長谷寺の門前町、御土産屋さんがたくさん並ぶ通りに沿ってやや南側に"法起院"という小さな御堂があります。
実はここは、西国三十三所巡礼の開祖、徳道上人が晩年を過ごし、御廟所となっている御堂です。
徳道上人は大和の長谷寺、鎌倉の長谷寺をはじめ、諸国に四十九ヶ所の寺院を建立しました。
そして大和の長谷寺は本尊の大観音を造立し、豊山派の総本山としたのです。
そんな徳道上人ですが、西国三十三所巡礼を広めることにした経緯について、このようなエピソードがあります。
その時、夢の中で閻魔大王に会い、
「お前はまだここに来てはならん!悩める人々を救うために三十三ヶ所の観音霊場を広めなさい!」
と、三十三の宝印を与えられ、蘇ったのです。
それで三十三ヶ所の霊場を設け、巡礼を広めようとしたのですが、世の人々は徳道上人の言うことを信用しませんでした。
上人は、
「時代がまだ早かったのだ」
と、時が来るまで宝印を眠らせておくことにし、第二十四番札所の中山寺に宝印を埋めたのです。
その270年後の永延二年(988年)、花山法皇がこの宝印を彫り出し、三十三所巡礼を復興しました。
それが現在の三十三所巡礼です。
そのようなエピソードがあって、徳道上人は西国三十三所巡礼の始祖であり、花山法皇は中興の祖となっています。
法起院は小さな御堂ですが、徳道上人の御廟所ということもあり、西国三十三所巡礼の番外札所にも指定されています。
境内散策
中に入るとすぐに御堂があります。
御本尊は徳道上人自作とされている上人尊像です。
そして徳道上人の御詠歌が掲げられています。
「ごくらくは よそにはあらじ わがこころ おなじはちすの へだてやはある」
と書かれています。
「極楽は遠くにあるものではありません。あなたの心の中に求めなさい。この世に咲く蓮の花と、あの世の蓮の花とはともに同じ蓮の花です。消して違うものではありません。
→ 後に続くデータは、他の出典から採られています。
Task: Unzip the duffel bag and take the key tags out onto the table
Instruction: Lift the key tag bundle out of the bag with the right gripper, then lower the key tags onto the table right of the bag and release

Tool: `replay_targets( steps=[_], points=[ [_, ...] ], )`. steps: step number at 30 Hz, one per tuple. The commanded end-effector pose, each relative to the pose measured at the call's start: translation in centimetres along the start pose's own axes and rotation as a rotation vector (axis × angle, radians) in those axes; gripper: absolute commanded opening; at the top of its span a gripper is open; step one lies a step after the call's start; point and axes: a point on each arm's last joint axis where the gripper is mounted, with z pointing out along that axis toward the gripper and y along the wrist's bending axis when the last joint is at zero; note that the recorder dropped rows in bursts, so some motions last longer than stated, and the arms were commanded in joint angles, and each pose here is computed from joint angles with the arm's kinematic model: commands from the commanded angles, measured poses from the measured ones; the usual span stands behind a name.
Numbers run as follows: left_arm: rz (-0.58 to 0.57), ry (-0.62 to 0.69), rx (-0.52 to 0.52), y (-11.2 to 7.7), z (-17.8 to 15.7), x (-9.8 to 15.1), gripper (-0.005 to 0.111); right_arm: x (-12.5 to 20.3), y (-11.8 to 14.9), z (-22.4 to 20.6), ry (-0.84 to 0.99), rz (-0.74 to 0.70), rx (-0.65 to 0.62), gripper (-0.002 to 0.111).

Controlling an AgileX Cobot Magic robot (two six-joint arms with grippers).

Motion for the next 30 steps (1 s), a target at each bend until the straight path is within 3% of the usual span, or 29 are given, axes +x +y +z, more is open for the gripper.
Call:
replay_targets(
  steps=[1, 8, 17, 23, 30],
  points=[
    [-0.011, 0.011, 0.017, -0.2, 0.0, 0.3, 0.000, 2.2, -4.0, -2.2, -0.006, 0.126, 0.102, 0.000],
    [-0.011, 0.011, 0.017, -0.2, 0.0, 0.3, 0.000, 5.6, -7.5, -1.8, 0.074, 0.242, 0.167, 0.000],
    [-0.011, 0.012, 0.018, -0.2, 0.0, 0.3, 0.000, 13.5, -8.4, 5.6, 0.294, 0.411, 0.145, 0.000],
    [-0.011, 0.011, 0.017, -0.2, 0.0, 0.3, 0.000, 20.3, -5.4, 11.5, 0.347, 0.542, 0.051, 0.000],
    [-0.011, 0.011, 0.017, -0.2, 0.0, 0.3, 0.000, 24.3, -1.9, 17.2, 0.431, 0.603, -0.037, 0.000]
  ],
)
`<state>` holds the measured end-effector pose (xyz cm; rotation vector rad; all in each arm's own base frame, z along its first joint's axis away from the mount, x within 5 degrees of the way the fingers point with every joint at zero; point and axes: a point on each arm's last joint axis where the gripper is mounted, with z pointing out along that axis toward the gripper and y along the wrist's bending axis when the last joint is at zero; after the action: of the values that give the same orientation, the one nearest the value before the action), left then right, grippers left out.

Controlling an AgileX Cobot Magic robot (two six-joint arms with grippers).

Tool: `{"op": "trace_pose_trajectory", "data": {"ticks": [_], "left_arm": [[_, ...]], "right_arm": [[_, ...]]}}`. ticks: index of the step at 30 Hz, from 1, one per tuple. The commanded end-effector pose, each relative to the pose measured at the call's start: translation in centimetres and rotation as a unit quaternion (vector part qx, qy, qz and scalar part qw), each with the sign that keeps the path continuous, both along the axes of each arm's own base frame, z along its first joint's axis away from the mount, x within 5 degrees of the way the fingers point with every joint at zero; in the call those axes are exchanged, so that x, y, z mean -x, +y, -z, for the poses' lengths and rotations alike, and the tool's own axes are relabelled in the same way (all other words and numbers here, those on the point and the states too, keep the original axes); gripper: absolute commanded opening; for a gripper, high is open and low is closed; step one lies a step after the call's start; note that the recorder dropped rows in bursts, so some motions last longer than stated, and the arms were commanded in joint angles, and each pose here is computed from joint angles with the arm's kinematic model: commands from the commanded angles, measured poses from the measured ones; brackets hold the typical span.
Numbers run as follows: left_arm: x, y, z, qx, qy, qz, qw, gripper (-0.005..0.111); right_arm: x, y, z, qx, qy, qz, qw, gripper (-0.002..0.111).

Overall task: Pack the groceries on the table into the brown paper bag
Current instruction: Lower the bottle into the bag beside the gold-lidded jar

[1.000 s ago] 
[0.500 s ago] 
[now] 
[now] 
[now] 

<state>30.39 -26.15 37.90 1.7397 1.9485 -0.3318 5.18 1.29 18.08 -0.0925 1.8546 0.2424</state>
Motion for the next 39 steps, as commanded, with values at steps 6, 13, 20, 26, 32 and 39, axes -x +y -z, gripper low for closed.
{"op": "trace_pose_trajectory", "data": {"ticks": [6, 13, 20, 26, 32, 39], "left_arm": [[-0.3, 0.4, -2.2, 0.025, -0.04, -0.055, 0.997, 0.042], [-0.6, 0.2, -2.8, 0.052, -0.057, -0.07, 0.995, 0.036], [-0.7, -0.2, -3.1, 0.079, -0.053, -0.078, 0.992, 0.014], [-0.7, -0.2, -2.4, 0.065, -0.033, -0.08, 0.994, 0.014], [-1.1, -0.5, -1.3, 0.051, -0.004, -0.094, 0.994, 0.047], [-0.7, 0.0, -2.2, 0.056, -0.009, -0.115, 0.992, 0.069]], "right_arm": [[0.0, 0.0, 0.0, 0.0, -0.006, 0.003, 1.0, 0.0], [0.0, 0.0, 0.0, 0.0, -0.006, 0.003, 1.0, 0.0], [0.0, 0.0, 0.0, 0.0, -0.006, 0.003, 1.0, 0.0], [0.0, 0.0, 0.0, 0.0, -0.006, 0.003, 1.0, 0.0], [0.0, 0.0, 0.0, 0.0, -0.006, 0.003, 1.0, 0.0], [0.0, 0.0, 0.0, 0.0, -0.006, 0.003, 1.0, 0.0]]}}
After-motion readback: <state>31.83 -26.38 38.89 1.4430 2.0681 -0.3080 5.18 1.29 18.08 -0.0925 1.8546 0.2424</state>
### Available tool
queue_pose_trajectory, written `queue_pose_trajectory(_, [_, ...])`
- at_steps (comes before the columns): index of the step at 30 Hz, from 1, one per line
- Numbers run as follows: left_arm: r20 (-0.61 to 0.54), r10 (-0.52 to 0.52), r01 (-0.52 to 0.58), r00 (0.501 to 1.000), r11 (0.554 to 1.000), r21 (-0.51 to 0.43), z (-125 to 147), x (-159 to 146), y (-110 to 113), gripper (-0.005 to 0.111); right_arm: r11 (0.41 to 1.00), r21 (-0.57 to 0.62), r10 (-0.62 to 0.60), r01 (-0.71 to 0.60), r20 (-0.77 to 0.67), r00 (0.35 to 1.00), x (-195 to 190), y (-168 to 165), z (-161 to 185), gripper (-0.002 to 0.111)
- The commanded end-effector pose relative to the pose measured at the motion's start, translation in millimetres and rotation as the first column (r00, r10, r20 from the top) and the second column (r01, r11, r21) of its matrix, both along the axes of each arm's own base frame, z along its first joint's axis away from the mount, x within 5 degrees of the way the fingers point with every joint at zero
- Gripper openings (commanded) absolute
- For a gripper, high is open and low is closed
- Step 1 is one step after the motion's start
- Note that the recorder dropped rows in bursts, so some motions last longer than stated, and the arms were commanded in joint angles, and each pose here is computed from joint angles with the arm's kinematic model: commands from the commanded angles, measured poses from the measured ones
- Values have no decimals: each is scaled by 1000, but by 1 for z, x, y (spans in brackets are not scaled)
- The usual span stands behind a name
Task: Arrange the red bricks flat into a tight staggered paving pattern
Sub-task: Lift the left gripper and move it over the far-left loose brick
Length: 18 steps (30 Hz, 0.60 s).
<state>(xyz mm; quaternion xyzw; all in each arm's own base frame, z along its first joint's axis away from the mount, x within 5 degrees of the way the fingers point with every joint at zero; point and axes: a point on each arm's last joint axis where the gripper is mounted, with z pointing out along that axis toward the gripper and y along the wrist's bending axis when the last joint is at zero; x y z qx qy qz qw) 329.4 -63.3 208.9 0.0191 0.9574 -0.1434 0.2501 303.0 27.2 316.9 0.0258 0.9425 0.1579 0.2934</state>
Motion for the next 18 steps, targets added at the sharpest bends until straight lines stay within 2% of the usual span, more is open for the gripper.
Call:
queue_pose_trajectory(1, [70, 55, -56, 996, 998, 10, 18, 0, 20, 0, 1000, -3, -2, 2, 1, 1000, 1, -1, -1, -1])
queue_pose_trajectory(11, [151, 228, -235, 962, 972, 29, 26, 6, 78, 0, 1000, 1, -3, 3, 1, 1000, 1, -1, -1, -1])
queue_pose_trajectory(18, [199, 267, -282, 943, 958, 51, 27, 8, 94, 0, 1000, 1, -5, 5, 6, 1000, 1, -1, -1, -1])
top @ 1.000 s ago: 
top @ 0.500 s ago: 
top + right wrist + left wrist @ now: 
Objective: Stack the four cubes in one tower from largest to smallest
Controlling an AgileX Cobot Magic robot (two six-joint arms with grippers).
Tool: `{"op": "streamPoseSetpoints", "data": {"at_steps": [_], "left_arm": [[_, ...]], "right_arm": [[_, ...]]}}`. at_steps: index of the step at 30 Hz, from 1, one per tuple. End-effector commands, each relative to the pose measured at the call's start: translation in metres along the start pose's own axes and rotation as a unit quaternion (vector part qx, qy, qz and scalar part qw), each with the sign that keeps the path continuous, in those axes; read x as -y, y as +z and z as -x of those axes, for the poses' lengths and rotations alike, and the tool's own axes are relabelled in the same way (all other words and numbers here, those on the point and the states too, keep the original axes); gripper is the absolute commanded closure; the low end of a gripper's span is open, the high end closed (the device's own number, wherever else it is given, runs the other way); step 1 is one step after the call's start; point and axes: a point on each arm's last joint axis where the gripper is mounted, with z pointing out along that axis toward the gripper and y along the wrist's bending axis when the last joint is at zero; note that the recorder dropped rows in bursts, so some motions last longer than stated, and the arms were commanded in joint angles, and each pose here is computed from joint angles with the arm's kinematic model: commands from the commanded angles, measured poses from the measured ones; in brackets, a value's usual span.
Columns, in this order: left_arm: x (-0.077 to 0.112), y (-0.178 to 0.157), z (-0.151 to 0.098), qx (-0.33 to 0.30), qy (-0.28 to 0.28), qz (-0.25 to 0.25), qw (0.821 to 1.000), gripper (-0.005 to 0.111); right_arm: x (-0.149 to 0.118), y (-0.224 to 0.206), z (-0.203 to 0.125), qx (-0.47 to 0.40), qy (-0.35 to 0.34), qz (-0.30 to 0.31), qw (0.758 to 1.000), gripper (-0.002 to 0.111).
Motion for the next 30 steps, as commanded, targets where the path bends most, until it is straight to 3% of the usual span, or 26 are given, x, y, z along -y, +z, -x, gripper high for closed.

」
という意味です。
深い言葉ですね^^
境内にはその他、徳道上人御霊廟の「十三重石塔」や、「上人沓脱ぎの石」があります。
上人沓脱ぎの石は、上人が晩年、法起院の松の木の上から法起菩薩と化されて去った時、その松の木に登られるために足場にした石と言われています。
この石に触れると願い事が叶うと伝えられているそうですよ^^
御朱印
法起院で頂いた、西国三十三所番外札所の御朱印です。
そしてこちらは先ほど紹介した徳道上人の御詠歌です。
西国三十三所巡礼では、御朱印を受けるといつも消しゴムくらいの大きさの散華を頂くのですが、法起院には御朱印と一緒に頂ける散華はありません。
その代わり、12~13cmくらいのビッグサイズの散華が100円で販売されています。